_REQUIRED WORK_: No image is to be carried over; reproduce the rest of the listing word for word.

════════════════════

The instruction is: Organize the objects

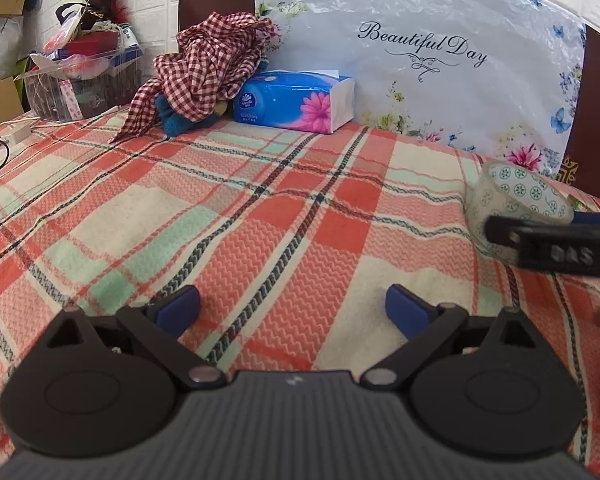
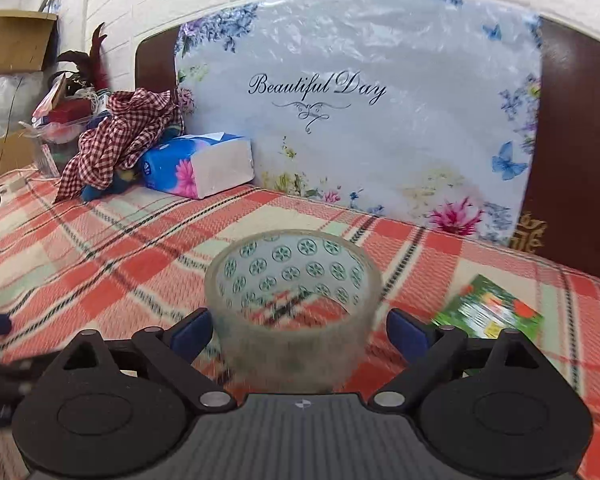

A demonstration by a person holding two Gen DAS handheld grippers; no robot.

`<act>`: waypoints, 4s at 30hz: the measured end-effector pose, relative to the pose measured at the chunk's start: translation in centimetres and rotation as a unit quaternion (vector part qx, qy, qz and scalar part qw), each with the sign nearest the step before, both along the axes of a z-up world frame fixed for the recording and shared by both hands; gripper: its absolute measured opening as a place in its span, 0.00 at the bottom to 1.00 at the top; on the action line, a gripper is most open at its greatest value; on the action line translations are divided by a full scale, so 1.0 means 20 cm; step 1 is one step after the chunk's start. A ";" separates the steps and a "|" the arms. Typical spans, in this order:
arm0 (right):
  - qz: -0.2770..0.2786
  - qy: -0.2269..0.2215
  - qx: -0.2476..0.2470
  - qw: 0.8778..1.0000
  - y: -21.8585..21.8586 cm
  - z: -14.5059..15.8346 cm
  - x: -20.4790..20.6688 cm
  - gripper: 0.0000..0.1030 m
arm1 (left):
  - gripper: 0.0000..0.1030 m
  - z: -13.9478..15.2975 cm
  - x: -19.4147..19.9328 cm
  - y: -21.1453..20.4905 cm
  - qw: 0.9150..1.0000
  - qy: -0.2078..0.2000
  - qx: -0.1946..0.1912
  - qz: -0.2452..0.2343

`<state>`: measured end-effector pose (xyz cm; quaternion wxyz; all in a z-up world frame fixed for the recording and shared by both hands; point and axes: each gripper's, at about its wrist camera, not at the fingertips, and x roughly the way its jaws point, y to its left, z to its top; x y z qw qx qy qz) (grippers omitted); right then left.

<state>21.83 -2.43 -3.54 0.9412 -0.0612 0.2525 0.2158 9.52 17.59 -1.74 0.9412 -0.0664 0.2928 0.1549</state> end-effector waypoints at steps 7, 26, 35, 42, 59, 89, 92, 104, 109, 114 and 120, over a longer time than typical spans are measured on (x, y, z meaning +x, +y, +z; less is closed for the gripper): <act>0.007 0.028 0.001 1.000 -0.02 -0.02 0.02 0.86 | 0.97 0.00 0.01 0.00 1.000 0.000 0.000 -0.005; -0.128 0.065 -0.007 0.990 -0.77 -0.03 -1.03 0.86 | 0.99 0.00 0.01 -0.04 0.999 0.018 0.029 0.007; -0.163 0.056 -0.008 0.985 -0.88 -0.03 -1.21 0.88 | 0.99 0.04 -0.25 -0.38 0.996 0.034 0.061 -0.059; -0.162 0.056 0.011 0.985 -0.94 -0.02 -1.27 0.88 | 0.96 0.17 -0.37 -0.70 0.976 0.056 -0.062 -0.203; -0.115 0.042 0.013 0.992 -0.97 0.00 -1.27 0.81 | 0.25 0.18 -0.37 -1.37 0.914 0.154 -0.036 -0.373; -0.350 -0.157 0.072 0.921 -1.62 0.21 -1.17 0.91 | 0.71 0.59 -0.02 -1.95 0.906 -0.004 0.037 -0.422; -0.336 -0.127 0.083 0.930 -1.57 0.14 -1.17 0.90 | 0.73 0.57 -0.08 -1.84 0.911 -0.001 0.021 -0.413; -0.227 -0.007 0.079 0.971 -1.20 0.04 -1.12 0.41 | 0.74 0.23 -0.07 -1.25 0.953 0.093 0.021 -0.288; -0.199 0.016 0.060 0.978 -1.08 0.02 -1.06 0.38 | 0.74 0.17 0.01 -0.97 0.971 0.100 0.009 -0.217; -0.182 0.028 0.035 0.982 -0.99 0.01 -1.00 0.40 | 0.74 0.12 0.09 -0.74 0.983 0.093 0.004 -0.157; -0.147 0.031 0.016 0.989 -0.87 0.01 -0.86 0.47 | 0.94 0.04 0.08 -0.56 0.990 0.029 0.009 -0.135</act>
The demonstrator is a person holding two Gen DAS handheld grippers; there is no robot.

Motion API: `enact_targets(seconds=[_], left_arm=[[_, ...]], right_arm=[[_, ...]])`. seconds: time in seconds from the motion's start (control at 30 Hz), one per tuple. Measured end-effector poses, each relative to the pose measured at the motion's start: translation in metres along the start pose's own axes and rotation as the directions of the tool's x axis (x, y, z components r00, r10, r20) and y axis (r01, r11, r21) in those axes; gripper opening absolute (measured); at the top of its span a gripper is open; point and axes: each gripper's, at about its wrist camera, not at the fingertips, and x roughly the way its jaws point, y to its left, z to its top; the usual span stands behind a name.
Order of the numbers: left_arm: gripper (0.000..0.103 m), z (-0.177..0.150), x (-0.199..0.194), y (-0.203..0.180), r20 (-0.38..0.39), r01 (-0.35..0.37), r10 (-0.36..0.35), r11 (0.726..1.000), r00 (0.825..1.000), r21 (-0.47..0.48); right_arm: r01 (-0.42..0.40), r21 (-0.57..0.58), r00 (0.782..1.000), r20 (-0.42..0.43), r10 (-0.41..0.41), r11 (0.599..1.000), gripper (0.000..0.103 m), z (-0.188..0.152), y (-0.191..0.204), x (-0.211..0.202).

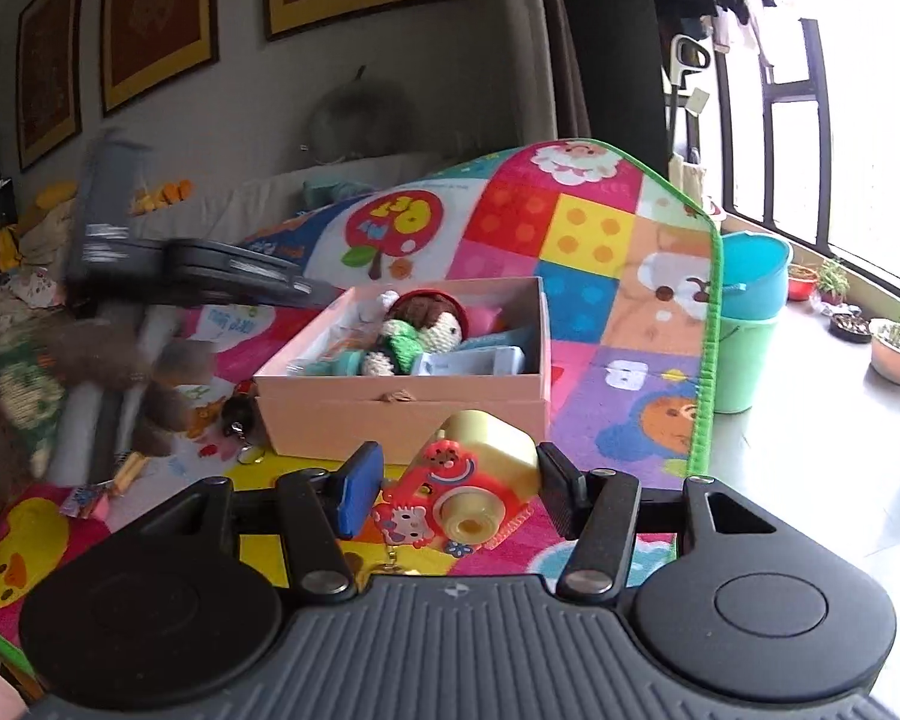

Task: Organize objects
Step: 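Lower the cream lens toy into the pink box and open the right gripper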

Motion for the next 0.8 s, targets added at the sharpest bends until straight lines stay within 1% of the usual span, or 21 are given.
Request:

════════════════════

_RESULT OF THE TASK_:
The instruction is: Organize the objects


A demonstration by a person holding two Gen DAS handheld grippers; no robot.

`<act>`: waypoints, 4s at 30hz: the measured end-effector pose, relative to the pose measured at the chunk's start: translation in centimetres and rotation as a unit quaternion (vector part qx, qy, qz and scalar part qw), each with the sign nearest the step before, both along the axes of a z-up world frame fixed for the recording and shared by both hands; gripper: its absolute measured opening as a place in its span, 0.00 at the bottom to 1.00 at the top; on the action line, a gripper is most open at its greatest value; on the action line translations are divided by a full scale, so 1.0 means 20 cm; step 1 is one step after the chunk's start. A ";" separates the steps and a "|" the arms. Typical spans, in this order:
arm0 (right):
  - qz: -0.2770..0.2786
  - qy: -0.2269..0.2215
  - qx: -0.2476..0.2470
  - qw: 0.8778..1.0000
  - y: -21.8585..21.8586 cm
  - z: -14.5059..15.8346 cm
  - x: -20.4790..20.6688 cm
  - gripper: 0.0000..0.1030 m
arm1 (left):
  - gripper: 0.0000..0.1030 m
  - z: -13.9478..15.2975 cm
  - x: -19.4147..19.9328 cm
  - y: -21.1453..20.4905 cm
  - qw: 0.9150..1.0000
  - qy: -0.2078..0.2000
  - qx: -0.1946..0.1912
  - qz: -0.2452..0.2343

`<state>`: measured end-effector pose (xyz cm; quaternion wxyz; all in a z-up world frame fixed for the recording and shared by both hands; point and axes: each gripper's, at about its wrist camera, not at the fingertips, and x roughly the way its jaws point, y to its left, z to its top; x y z qw qx qy qz) (grippers omitted); right then left.

<state>21.83 -2.43 -3.54 0.9412 -0.0612 0.2525 0.2158 9.52 17.59 -1.74 0.9412 -0.0664 0.2928 0.1549</state> end-effector waypoints at steps 7, 26, 35, 42, 59, 89, 92, 104, 109, 114 and 120, over a longer time than typical spans are measured on (x, y, z meaning +x, +y, +z; less is closed for the gripper): <act>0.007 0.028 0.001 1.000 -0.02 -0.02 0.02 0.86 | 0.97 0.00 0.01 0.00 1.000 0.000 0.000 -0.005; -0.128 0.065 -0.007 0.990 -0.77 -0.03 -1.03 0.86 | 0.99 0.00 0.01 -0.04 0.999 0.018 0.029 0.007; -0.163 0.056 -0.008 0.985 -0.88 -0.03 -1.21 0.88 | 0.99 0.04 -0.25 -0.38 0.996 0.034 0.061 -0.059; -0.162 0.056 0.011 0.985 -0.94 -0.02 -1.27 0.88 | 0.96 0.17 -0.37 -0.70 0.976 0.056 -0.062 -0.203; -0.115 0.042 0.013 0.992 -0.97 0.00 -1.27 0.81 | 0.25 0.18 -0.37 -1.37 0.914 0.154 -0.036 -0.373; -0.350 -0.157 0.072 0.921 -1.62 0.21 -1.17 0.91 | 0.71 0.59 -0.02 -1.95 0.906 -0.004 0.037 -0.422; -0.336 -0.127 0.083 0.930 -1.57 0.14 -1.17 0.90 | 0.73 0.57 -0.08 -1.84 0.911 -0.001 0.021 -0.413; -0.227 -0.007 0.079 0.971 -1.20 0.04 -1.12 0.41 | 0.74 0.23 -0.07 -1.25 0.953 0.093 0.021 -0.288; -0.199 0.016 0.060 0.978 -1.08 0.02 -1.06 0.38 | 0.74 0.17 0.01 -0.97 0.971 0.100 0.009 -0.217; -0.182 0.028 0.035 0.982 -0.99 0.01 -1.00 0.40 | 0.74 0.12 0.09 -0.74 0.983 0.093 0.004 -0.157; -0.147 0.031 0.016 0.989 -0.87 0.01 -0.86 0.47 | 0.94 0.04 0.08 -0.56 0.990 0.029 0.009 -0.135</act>
The demonstrator is a person holding two Gen DAS handheld grippers; there is no robot.

Motion API: `enact_targets(seconds=[_], left_arm=[[_, ...]], right_arm=[[_, ...]])`. seconds: time in seconds from the motion's start (control at 30 Hz), one per tuple. Measured end-effector poses, each relative to the pose measured at the motion's start: translation in metres along the start pose's own axes and rotation as the directions of the tool's x axis (x, y, z components r00, r10, r20) and y axis (r01, r11, r21) in those axes; gripper opening absolute (measured); at the top of its span a gripper is open; point and axes: each gripper's, at about its wrist camera, not at the fingertips, and x roughly the way its jaws point, y to its left, z to its top; the usual span stands behind a name.
Order of the numbers: left_arm: gripper (0.000..0.103 m), z (-0.177..0.150), x (-0.199..0.194), y (-0.203..0.180), r20 (-0.38..0.39), r01 (-0.35..0.37), r10 (-0.36..0.35), r11 (0.726..1.000), r00 (0.825..1.000), r21 (-0.47..0.48); right_arm: r01 (-0.42..0.40), r21 (-0.57..0.58), r00 (0.782..1.000), r20 (-0.42..0.43), r10 (-0.41..0.41), r11 (0.599..1.000), gripper (0.000..0.103 m), z (-0.188..0.152), y (-0.191..0.204), x (-0.211..0.202).


Task: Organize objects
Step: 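Lower the cream lens toy into the pink box and open the right gripper
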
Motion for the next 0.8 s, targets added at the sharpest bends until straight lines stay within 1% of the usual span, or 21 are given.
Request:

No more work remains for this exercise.